The whole listing below is to be output exactly, with no line skipped.

BEGIN RECORDED INFORMATION

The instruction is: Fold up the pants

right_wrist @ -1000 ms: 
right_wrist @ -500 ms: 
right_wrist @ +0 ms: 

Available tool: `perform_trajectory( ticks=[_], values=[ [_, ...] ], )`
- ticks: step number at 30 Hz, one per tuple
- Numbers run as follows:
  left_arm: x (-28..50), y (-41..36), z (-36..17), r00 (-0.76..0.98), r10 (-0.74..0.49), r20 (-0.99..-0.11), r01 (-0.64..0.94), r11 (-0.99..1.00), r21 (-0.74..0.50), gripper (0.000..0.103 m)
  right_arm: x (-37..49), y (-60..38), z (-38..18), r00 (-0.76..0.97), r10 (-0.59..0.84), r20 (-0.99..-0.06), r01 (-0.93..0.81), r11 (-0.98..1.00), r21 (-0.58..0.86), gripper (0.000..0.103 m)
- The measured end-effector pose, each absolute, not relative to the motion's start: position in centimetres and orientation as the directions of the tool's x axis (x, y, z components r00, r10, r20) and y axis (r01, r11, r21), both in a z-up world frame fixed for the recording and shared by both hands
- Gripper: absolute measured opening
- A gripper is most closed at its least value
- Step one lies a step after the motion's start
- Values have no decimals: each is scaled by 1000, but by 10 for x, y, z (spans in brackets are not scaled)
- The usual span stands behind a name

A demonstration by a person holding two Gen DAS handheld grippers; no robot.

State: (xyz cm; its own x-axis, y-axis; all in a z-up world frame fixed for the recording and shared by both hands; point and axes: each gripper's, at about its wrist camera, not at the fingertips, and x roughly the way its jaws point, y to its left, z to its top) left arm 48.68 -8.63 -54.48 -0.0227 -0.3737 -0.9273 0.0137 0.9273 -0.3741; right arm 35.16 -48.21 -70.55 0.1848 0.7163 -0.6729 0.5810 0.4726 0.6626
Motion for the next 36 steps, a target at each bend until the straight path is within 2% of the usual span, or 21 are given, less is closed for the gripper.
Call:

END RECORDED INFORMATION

▶ OUTPUT FOR THIS TASK:
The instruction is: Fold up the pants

right_wrist @ -1000 ms: 
right_wrist @ -500 ms: 
right_wrist @ +0 ms: 

Available tool: `perform_trajectory( ticks=[_], values=[ [_, ...] ], )`
- ticks: step number at 30 Hz, one per tuple
- Numbers run as follows:
  left_arm: x (-28..50), y (-41..36), z (-36..17), r00 (-0.76..0.98), r10 (-0.74..0.49), r20 (-0.99..-0.11), r01 (-0.64..0.94), r11 (-0.99..1.00), r21 (-0.74..0.50), gripper (0.000..0.103 m)
  right_arm: x (-37..49), y (-60..38), z (-38..18), r00 (-0.76..0.97), r10 (-0.59..0.84), r20 (-0.99..-0.06), r01 (-0.93..0.81), r11 (-0.98..1.00), r21 (-0.58..0.86), gripper (0.000..0.103 m)
- The measured end-effector pose, each absolute, not relative to the motion's start: position in centimetres and orientation as the directions of the tool's x axis (x, y, z components r00, r10, r20) and y axis (r01, r11, r21), both in a z-up world frame fixed for the recording and shared by both hands
- Gripper: absolute measured opening
- A gripper is most closed at its least value
- Step one lies a step after the motion's start
- Values have no decimals: each is scaled by 1000, but by 10 for x, y, z (spans in brackets are not scaled)
- The usual span stands behind a name

A demonstration by a person holding two Gen DAS handheld grippers; no robot.

State: (xyz cm; its own x-axis, y-axis; all in a z-up world frame fixed for the recording and shared by both hands; point and axes: each gripper's, at about its wrist camera, not at the fingertips, and x roughly the way its jaws point, y to its left, z to its top) left arm 48.68 -8.63 -54.48 -0.0227 -0.3737 -0.9273 0.0137 0.9273 -0.3741; right arm 35.16 -48.21 -70.55 0.1848 0.7163 -0.6729 0.5810 0.4726 0.6626
Motion for the next 36 steps, a target at each bend until the straight path is within 2% of the usual span, or 21 are given, less is closed for the gripper.
Call:

The required answer is now complete.